Von Wien bis zur slowakischen Grenze zieht sich eine der letzten großen Aulandschaften Mitteleuropas entlang der Donau. 9600 Hektar, auf denen du noch erlebst, wie Fluss und Wald miteinander tanzen.
Der Nationalpark Donau-Auen ist schmal aber lang — 38 Kilometer zieht er sich hin, dabei höchstens vier Kilometer breit. Hier bestimmt noch die Donau den Rhythmus: Mal überflutet sie die Wiesen, mal zieht sie sich zurück und lässt neue Inseln entstehen.
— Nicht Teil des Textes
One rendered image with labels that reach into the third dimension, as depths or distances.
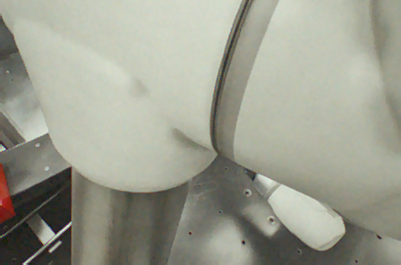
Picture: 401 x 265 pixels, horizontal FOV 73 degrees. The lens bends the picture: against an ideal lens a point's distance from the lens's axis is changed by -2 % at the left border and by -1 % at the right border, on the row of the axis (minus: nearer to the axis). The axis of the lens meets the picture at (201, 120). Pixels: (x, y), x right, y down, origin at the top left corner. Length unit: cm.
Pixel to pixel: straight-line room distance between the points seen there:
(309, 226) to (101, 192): 50
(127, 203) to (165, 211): 3
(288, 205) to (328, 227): 9
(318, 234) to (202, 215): 35
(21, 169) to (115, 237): 57
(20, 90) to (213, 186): 66
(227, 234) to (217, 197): 11
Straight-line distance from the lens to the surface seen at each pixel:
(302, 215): 64
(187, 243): 83
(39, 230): 81
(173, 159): 15
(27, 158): 80
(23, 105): 94
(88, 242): 25
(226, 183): 91
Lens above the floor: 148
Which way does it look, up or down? 50 degrees down
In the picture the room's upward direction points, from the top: straight up
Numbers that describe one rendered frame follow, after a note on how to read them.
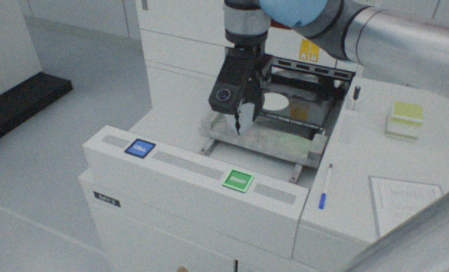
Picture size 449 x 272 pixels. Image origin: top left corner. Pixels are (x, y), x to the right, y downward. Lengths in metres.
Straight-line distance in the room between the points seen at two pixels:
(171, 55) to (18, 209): 1.27
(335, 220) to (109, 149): 0.54
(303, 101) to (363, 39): 0.71
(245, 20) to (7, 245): 1.80
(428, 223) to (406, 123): 0.74
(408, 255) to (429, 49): 0.26
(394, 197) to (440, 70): 0.45
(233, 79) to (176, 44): 0.87
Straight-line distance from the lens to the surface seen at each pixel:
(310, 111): 1.16
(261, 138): 1.06
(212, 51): 1.38
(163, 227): 1.02
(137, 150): 0.91
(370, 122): 1.05
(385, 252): 0.27
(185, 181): 0.82
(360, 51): 0.51
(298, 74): 1.27
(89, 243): 2.00
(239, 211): 0.81
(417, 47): 0.46
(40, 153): 2.60
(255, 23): 0.59
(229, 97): 0.57
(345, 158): 0.91
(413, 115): 0.99
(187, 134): 1.17
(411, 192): 0.88
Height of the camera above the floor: 1.55
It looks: 40 degrees down
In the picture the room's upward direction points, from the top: straight up
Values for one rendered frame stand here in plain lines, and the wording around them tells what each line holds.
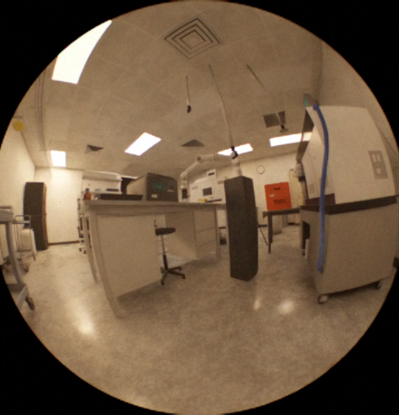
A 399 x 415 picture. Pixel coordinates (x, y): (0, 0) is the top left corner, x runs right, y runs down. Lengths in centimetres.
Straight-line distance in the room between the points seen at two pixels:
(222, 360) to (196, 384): 20
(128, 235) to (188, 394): 107
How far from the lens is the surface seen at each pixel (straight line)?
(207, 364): 83
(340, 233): 96
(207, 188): 265
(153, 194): 121
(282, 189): 221
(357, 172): 108
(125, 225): 102
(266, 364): 84
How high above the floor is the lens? 77
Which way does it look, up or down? 3 degrees up
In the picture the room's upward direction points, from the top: 5 degrees counter-clockwise
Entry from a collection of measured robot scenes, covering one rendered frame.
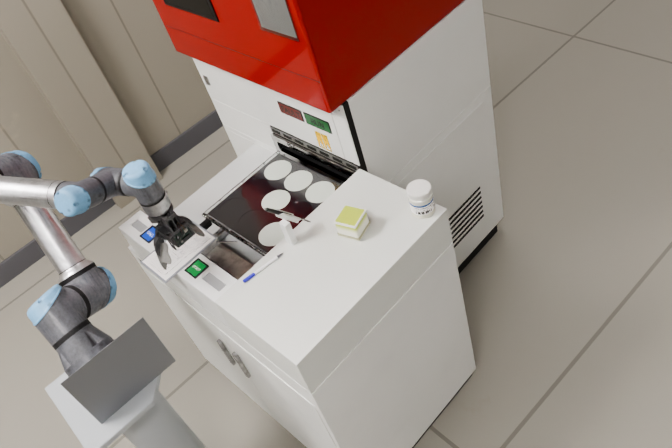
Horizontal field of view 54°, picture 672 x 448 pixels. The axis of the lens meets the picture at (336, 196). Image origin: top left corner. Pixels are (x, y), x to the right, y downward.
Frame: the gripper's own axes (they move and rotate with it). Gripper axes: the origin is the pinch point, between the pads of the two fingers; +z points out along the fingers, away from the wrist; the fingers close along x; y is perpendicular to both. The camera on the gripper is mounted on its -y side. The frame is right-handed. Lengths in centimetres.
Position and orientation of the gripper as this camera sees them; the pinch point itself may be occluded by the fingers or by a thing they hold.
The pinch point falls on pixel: (183, 251)
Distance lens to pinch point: 203.6
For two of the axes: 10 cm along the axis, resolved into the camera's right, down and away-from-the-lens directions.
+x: 6.7, -6.2, 4.0
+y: 7.0, 3.6, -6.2
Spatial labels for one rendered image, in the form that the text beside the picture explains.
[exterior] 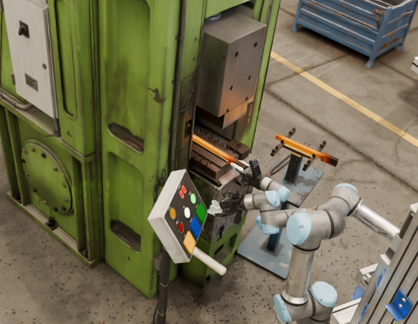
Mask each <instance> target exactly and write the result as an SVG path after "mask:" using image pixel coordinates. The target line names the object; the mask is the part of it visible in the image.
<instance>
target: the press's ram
mask: <svg viewBox="0 0 418 324"><path fill-rule="evenodd" d="M203 26H204V35H203V47H202V53H201V65H200V72H199V83H198V90H197V102H196V105H197V106H199V107H201V108H202V109H204V110H206V111H208V112H209V113H212V114H213V115H215V116H217V117H220V116H222V115H223V114H225V113H226V111H230V110H232V109H233V108H234V107H236V106H238V105H240V104H241V103H242V102H245V101H246V100H248V99H249V98H251V97H252V96H254V93H255V87H256V83H257V77H258V72H259V66H260V60H261V56H262V49H263V45H264V39H265V34H266V28H267V24H264V23H262V22H259V21H256V20H254V19H252V18H250V17H248V16H245V15H243V14H241V13H239V12H236V11H234V10H231V9H227V10H225V11H223V12H221V17H220V18H219V19H217V20H214V21H203Z"/></svg>
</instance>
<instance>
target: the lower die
mask: <svg viewBox="0 0 418 324"><path fill-rule="evenodd" d="M193 134H194V135H196V136H197V137H199V138H201V139H202V140H204V141H206V142H207V143H209V144H211V145H213V146H214V147H216V148H217V149H219V150H221V151H223V152H224V153H226V154H227V155H229V156H231V157H233V156H235V158H236V159H237V160H238V156H239V155H238V154H236V153H233V151H231V150H230V149H228V150H226V149H227V148H226V147H224V146H222V145H221V144H219V143H218V142H215V143H214V140H212V139H211V138H210V139H208V136H205V135H203V134H202V133H200V132H199V131H198V132H197V130H195V129H194V132H193ZM197 153H198V154H199V156H197V155H196V156H195V160H194V155H195V154H197ZM202 157H204V158H203V159H204V160H203V159H202V160H201V166H200V168H201V170H202V171H203V172H205V170H206V173H207V174H208V175H210V176H212V177H213V178H215V179H218V178H220V177H221V176H223V175H224V173H227V172H228V171H229V170H231V169H232V168H233V167H232V166H231V165H229V164H228V160H227V159H224V158H223V157H221V156H220V155H218V154H216V153H215V152H213V151H211V150H210V149H208V148H206V147H205V146H203V145H202V144H200V143H198V142H196V141H195V140H192V153H191V158H190V159H189V163H191V164H193V160H194V165H195V166H196V167H197V168H199V163H200V159H201V158H202ZM209 161H211V165H210V162H209ZM207 162H209V163H208V164H207ZM206 164H207V169H206Z"/></svg>
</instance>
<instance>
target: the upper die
mask: <svg viewBox="0 0 418 324"><path fill-rule="evenodd" d="M247 106H248V100H246V101H245V102H242V103H241V104H240V105H238V106H236V107H234V108H233V109H232V110H230V111H226V113H225V114H223V115H222V116H220V117H217V116H215V115H213V114H212V113H210V112H208V111H206V110H204V109H202V108H201V107H199V106H196V108H195V113H196V114H197V115H198V116H200V117H202V118H204V119H206V120H207V121H209V122H211V123H212V124H214V125H216V126H218V127H220V128H221V129H224V128H225V127H227V126H229V125H230V124H231V123H233V122H234V121H236V120H238V119H239V118H241V117H242V116H244V115H245V114H246V109H247Z"/></svg>
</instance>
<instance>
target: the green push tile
mask: <svg viewBox="0 0 418 324"><path fill-rule="evenodd" d="M195 213H196V215H197V216H198V218H199V220H200V222H201V224H203V222H204V219H205V217H206V211H205V209H204V207H203V205H202V204H201V202H200V203H199V206H198V207H197V210H196V212H195Z"/></svg>
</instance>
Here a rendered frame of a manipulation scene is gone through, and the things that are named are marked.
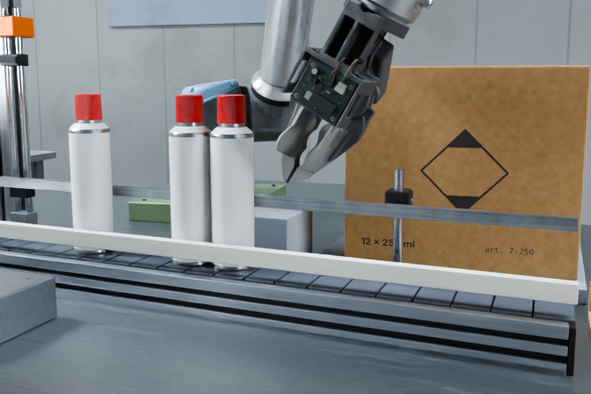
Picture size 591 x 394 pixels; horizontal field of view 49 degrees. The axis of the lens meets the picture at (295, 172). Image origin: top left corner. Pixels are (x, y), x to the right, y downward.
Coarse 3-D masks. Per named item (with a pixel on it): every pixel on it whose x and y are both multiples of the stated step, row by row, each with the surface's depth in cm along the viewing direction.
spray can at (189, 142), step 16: (176, 96) 76; (192, 96) 75; (176, 112) 76; (192, 112) 75; (176, 128) 76; (192, 128) 75; (176, 144) 75; (192, 144) 75; (208, 144) 77; (176, 160) 76; (192, 160) 75; (208, 160) 77; (176, 176) 76; (192, 176) 76; (208, 176) 77; (176, 192) 76; (192, 192) 76; (208, 192) 77; (176, 208) 77; (192, 208) 76; (208, 208) 77; (176, 224) 77; (192, 224) 76; (208, 224) 78; (192, 240) 77; (208, 240) 78
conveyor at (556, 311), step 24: (0, 240) 90; (24, 240) 90; (120, 264) 79; (144, 264) 78; (168, 264) 78; (312, 288) 69; (336, 288) 69; (360, 288) 69; (384, 288) 69; (408, 288) 69; (432, 288) 69; (504, 312) 62; (528, 312) 62; (552, 312) 62
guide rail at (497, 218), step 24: (120, 192) 86; (144, 192) 85; (168, 192) 83; (384, 216) 73; (408, 216) 72; (432, 216) 71; (456, 216) 70; (480, 216) 69; (504, 216) 68; (528, 216) 67; (552, 216) 66
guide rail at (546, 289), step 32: (0, 224) 85; (32, 224) 84; (192, 256) 74; (224, 256) 73; (256, 256) 71; (288, 256) 70; (320, 256) 69; (448, 288) 64; (480, 288) 63; (512, 288) 61; (544, 288) 60; (576, 288) 59
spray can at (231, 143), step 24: (240, 96) 74; (240, 120) 74; (216, 144) 74; (240, 144) 73; (216, 168) 74; (240, 168) 74; (216, 192) 74; (240, 192) 74; (216, 216) 75; (240, 216) 75; (216, 240) 75; (240, 240) 75; (216, 264) 76
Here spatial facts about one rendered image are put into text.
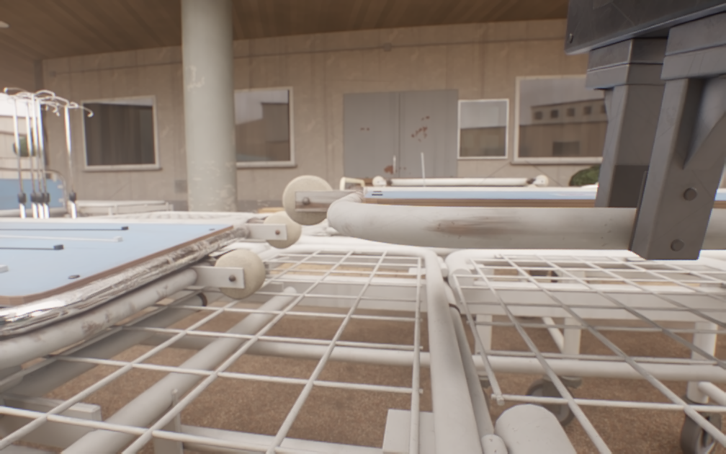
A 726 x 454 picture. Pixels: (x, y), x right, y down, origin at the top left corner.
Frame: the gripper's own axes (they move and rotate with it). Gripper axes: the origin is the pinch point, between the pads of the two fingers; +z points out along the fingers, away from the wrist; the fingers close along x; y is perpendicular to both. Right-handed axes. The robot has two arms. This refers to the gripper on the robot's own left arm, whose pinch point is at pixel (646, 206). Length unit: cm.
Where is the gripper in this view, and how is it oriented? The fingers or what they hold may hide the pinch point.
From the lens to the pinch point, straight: 23.4
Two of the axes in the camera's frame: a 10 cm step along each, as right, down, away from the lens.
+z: 0.1, 9.6, 3.0
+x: 0.4, -3.0, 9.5
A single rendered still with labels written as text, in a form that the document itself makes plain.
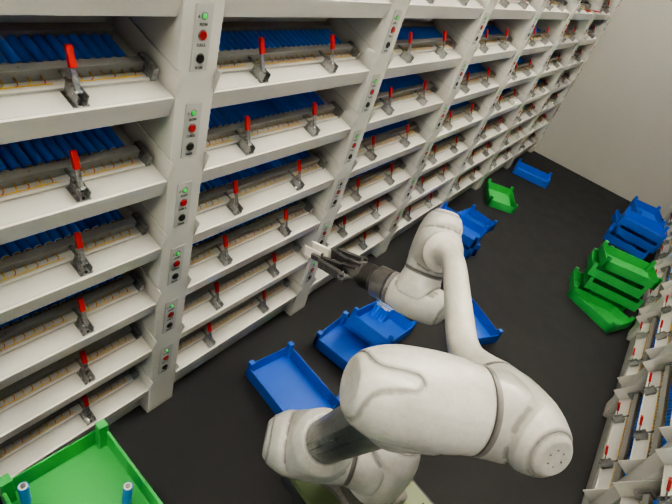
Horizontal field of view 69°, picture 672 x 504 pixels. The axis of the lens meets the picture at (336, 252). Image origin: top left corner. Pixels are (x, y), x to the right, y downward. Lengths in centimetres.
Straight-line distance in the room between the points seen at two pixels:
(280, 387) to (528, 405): 124
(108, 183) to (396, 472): 91
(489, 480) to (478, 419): 129
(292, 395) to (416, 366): 120
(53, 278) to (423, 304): 82
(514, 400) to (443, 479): 118
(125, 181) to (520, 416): 84
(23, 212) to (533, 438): 88
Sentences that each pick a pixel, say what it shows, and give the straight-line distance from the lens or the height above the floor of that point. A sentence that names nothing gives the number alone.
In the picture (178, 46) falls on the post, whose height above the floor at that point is 117.
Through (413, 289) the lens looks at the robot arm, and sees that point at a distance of 123.
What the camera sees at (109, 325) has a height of 51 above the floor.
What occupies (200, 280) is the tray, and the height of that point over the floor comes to 51.
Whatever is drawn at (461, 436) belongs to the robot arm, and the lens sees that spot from 70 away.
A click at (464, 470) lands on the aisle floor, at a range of 195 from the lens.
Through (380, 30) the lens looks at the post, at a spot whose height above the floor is 118.
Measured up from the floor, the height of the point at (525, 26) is 118.
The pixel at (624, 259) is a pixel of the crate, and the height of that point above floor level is 25.
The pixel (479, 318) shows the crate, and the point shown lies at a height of 1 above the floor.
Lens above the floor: 148
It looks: 36 degrees down
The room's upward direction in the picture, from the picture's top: 20 degrees clockwise
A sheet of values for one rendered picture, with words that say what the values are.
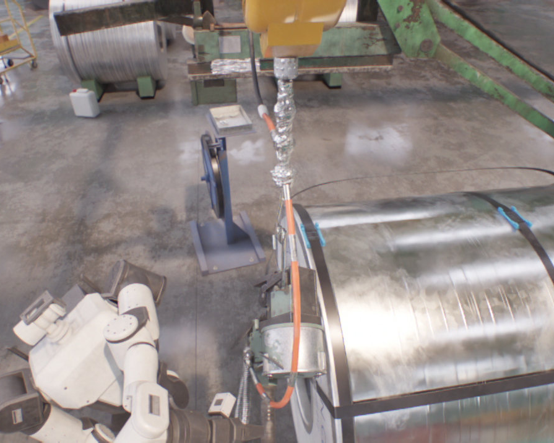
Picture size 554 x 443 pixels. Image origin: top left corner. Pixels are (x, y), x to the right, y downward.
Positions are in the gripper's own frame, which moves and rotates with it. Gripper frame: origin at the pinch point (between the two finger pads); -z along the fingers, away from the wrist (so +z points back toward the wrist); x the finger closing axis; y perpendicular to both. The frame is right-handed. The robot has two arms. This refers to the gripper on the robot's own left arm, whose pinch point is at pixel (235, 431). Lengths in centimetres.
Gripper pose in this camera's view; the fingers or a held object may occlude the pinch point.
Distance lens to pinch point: 98.4
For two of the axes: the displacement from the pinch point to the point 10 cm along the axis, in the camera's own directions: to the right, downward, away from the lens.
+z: -6.9, -3.0, -6.6
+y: -0.3, -9.0, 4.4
So entstehen ständig neue Lebensräume.
Du kannst den Nationalpark zu Fuß erkunden oder mit dem Rad — der Donauradweg führt mittendurch. Seit 1996 steht das Gebiet unter Schutz, nachdem schon in den 80ern Teile als Ramsargebiet ausgewiesen wurden. Das bedeutet: international wichtiges Feuchtgebiet.
Die Lobau im Wiener Teil kennst du vielleicht schon — sie ist quasi die Visitenkarte des Nationalparks. Von dort aus erstreckt sich das Schutzgebiet über zwölf Gemeinden bis zur March-Mündung. Auwald pur, direkt vor der Haustür einer Millionenstadt.